* _EXTRACTED RECORDS_:
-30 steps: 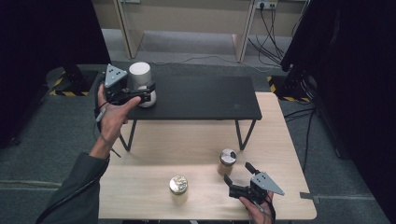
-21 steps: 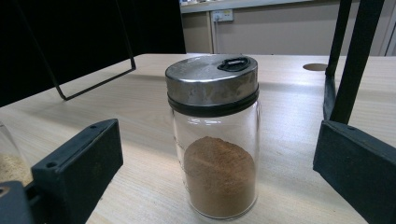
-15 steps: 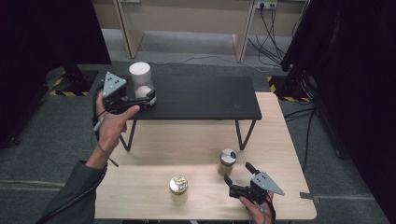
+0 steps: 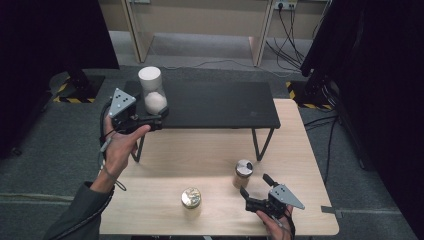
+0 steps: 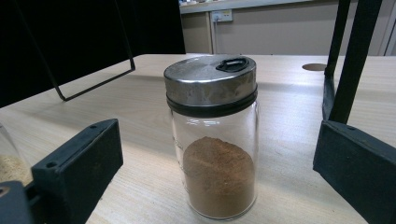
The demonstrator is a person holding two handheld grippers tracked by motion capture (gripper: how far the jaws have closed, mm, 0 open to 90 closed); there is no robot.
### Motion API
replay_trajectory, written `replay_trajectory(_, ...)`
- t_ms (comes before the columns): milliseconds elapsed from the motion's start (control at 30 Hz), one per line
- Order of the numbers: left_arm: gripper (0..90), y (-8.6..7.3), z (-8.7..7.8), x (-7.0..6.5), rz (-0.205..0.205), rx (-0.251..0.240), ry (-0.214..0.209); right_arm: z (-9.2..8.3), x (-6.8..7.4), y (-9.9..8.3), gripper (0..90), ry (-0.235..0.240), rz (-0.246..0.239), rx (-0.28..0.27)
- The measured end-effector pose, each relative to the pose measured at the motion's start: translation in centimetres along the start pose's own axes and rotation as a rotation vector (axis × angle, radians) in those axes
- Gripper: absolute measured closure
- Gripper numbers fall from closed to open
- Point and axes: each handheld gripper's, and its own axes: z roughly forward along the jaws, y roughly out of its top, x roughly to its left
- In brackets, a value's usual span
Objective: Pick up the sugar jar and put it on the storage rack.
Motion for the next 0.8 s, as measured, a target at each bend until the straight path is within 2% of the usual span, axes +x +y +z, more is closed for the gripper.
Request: replay_trajectory(800, 0.4, -3.2, -2.5, -2.2, -0.002, -0.038, -0.089, 0.0, 0.0, 0.0, 1.8, -0.001, -0.001, 0.001)
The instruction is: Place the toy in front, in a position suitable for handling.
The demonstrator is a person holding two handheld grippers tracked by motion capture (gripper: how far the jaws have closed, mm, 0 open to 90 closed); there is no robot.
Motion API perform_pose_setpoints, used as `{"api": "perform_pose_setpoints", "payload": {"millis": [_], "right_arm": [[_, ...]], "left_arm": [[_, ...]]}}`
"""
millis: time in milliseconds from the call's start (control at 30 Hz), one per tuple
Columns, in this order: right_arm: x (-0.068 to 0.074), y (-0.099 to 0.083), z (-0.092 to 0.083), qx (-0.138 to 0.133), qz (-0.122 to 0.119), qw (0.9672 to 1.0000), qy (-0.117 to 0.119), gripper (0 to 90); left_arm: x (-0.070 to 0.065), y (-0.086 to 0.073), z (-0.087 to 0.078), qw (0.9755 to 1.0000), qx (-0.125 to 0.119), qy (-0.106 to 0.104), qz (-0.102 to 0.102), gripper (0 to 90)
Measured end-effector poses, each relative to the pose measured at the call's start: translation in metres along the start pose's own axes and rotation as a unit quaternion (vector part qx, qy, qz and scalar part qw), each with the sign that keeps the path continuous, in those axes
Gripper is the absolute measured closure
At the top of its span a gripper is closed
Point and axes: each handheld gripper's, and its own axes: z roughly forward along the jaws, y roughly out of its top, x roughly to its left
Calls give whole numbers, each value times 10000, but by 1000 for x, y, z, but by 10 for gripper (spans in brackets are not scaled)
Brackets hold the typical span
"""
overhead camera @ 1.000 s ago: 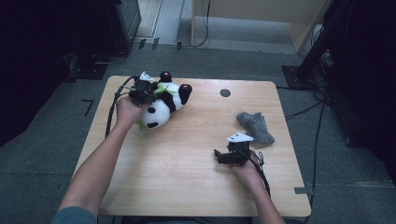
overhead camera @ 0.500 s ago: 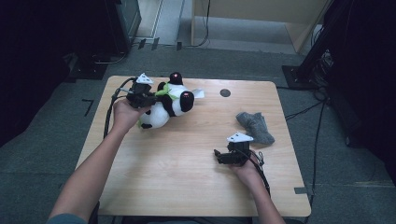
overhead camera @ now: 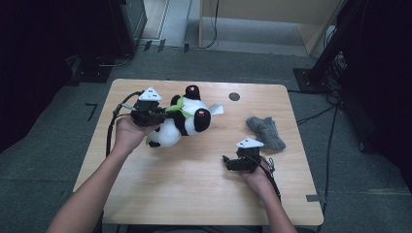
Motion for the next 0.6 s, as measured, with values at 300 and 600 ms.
{"api": "perform_pose_setpoints", "payload": {"millis": [300, 600], "right_arm": [[-1, 0, -1, 3, 44, 10000, 48, 115], [-7, 5, -6, 52, 249, 9995, 208, 157]], "left_arm": [[-34, -12, 7, 9993, 152, -333, 26, 816], [-50, -44, 20, 9968, -26, -586, -542, 812]]}}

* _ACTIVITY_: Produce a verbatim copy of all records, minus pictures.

* _RESULT FOR THIS EXERCISE_:
-30 steps: 
-21 steps: 
-15 steps: 
+0 steps: 
+0 steps: 
The demonstrator is a person holding two handheld grippers tracked by motion capture (gripper: how far the jaws have closed, mm, 0 open to 90 closed); there is no robot.
### Motion API
replay_trajectory, written `replay_trajectory(_, ...)`
- t_ms (comes before the columns): milliseconds elapsed from the motion's start (control at 30 Hz), one per line
- Order of the numbers: left_arm: gripper (0..90), y (-8.6..7.3), z (-8.7..7.8), x (-7.0..6.5), rz (-0.205..0.205), rx (-0.251..0.240), ry (-0.214..0.209); right_arm: z (-9.2..8.3), x (-6.8..7.4), y (-9.9..8.3), gripper (0..90), ry (-0.235..0.240), rz (-0.246..0.239), rx (-0.28..0.27)
- The measured end-effector pose, each relative to the pose measured at the motion's start: translation in centimetres along the start pose's own axes and rotation as a rotation vector (axis × angle, radians) in those axes
- Gripper: absolute measured closure
- Gripper numbers fall from closed to open
- Point and axes: each handheld gripper's, and its own axes: z roughly forward along the jaws, y roughly out of its top, x roughly to its left
- In brackets, a value's usual span
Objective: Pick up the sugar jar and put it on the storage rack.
Motion for the next 0.8 s, as measured, a target at each bend until the straight path is within 2% of the usual span, axes +x +y +z, more is closed for the gripper.
Request: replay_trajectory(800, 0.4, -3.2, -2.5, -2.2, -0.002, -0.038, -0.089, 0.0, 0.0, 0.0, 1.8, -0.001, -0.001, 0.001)
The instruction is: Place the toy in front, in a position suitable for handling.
The demonstrator is a person holding two handheld grippers tracked by motion capture (gripper: how far the jaws have closed, mm, 0 open to 90 closed); there is no robot.
Motion API perform_pose_setpoints, used as `{"api": "perform_pose_setpoints", "payload": {"millis": [_], "right_arm": [[_, ...]], "left_arm": [[_, ...]]}}`
"""
millis: time in milliseconds from the call's start (control at 30 Hz), one per tuple
Columns, in this order: right_arm: x (-0.068 to 0.074), y (-0.099 to 0.083), z (-0.092 to 0.083), qx (-0.138 to 0.133), qz (-0.122 to 0.119), qw (0.9672 to 1.0000), qy (-0.117 to 0.119), gripper (0 to 90); left_arm: x (-0.070 to 0.065), y (-0.086 to 0.073), z (-0.087 to 0.078), qw (0.9755 to 1.0000), qx (-0.125 to 0.119), qy (-0.106 to 0.104), qz (-0.102 to 0.102), gripper (0 to 90)
Measured end-effector poses, each relative to the pose measured at the call's start: translation in metres along the start pose's own axes and rotation as a unit quaternion (vector part qx, qy, qz and scalar part qw), each with the sign that keeps the path continuous, in those axes
Gripper is the absolute measured closure
At the top of its span a gripper is closed
Point and axes: each handheld gripper's, and its own axes: z roughly forward along the jaws, y roughly out of its top, x roughly to its left
Calls give whole numbers, each value times 10000, but by 1000 for x, y, z, but by 10 for gripper (spans in brackets are not scaled)
Brackets hold the typical span
"""
overhead camera @ 1.000 s ago: 
overhead camera @ 0.500 s ago: 
overhead camera @ now: 
Motion for the next 0.6 s, as measured, with values at 300 and 600 ms.
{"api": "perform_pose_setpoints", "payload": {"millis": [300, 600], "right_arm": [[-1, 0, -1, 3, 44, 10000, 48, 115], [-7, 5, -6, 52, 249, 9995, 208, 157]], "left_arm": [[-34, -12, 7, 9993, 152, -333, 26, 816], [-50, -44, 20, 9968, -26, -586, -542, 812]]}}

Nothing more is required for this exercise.